The Importance of Music
Music. It’s
everywhere. While you’re on hold,
waiting for customer service. It’s in the background at Starbucks. It’s on TV in commercials, the radio, retail
stores, blah, blah, blah!!!!!!!!
Far from scarce, and almost intrusive, sometimes downright
annoying I am willing to bet when that one song comes on the radio, you know
the one, the one that was playing when
you received your fist kiss? You immediately transcend time and space and
travel right to that second in time. Music is powerful.
Music is food for the mind. Some of the greatest minds in
the world attribute the fire of creativity to music as the spark that started
the process in their imagination. It’s
the universal language. You could go to
a remote corner of the world, where no one speaks or looks how you speak or look but you could
bet your bottom dollar, you both LOVE Led Zep’s “Stairway to Heaven”.
I have never met someone who did not like SOME kind of
music. That being said, through our mutual love of music, we come together
despite differences. Religions have used
music for eons to do this. On an
emotional basis Heavy Metal brings out angst, Classical soothes the savage
beast; smooth Jazz and R&B make me feel romantic.
There’s really nothing quite like it, and we’ve not even
scratched the surface. Music in
education increases mathematical skills as well as reading and language skills
too. I myself have witnessed the magical powers of music while I was doing a
gig in a nursing home. Patients that
were catatonic responded to music. This to me was nothing short of a miracle or
magic.
Of course, who here among us does not have a tale to tell
about a live show that was so great, it has been etched in their minds and is
now the show ALL other shows get measured by.

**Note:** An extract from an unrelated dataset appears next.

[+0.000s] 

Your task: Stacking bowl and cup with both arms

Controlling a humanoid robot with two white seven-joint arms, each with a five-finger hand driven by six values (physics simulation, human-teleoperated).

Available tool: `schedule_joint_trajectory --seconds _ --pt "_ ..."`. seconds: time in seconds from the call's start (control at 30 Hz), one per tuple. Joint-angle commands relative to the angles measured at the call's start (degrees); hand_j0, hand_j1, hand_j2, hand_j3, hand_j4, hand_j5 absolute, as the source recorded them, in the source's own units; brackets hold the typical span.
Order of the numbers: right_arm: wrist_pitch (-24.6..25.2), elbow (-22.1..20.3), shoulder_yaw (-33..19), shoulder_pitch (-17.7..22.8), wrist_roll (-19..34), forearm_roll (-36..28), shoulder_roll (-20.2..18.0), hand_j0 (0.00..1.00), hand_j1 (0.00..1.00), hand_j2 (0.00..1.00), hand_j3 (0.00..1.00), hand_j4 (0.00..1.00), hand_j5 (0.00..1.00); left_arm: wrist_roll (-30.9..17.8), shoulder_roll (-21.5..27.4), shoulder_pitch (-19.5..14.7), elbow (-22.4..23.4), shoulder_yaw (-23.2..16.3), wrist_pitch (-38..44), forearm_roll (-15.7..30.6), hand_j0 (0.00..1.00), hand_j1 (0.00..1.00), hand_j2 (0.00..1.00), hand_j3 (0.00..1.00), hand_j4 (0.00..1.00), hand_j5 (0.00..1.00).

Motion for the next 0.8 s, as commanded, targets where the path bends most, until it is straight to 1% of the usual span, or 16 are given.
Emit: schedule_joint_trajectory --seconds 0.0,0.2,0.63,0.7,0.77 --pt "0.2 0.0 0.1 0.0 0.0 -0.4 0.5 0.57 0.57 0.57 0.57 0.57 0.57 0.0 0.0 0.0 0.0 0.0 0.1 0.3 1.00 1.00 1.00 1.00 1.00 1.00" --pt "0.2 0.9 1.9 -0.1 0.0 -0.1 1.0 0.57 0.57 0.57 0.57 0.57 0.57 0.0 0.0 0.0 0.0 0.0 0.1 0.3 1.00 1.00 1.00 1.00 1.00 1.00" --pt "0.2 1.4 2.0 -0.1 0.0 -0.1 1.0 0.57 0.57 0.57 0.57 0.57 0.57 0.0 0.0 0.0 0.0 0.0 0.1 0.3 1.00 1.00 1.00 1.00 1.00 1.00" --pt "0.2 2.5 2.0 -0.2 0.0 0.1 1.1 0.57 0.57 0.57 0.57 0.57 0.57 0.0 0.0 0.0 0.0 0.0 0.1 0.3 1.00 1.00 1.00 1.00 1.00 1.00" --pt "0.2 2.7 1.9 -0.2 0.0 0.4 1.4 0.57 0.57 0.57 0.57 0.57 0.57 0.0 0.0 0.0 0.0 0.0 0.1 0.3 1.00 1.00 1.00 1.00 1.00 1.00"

A live concert, whether it’s a rock show, hip hop, country or you name
it, can be life changing.
Yet because it’s everywhere, we have made it such a commodity. We walk by a world class violinist (Joshua
Bell) who simply started busking in a Washington DC subway only to be ignored
by countless thousands (both Ritchie Sambora and U2 have done this type of in cognito thing too). Despite knowing
its educational benefits, music is usually the first program to get cut in budgets. I have
seen AMAZING musicians, in restaurants, not get ignored, but SHUNNED for a television
with a baseball game on it, or an iphone with facebook on its screen. What the hell is wrong with us? What have we
become? What kind of culture are we becoming?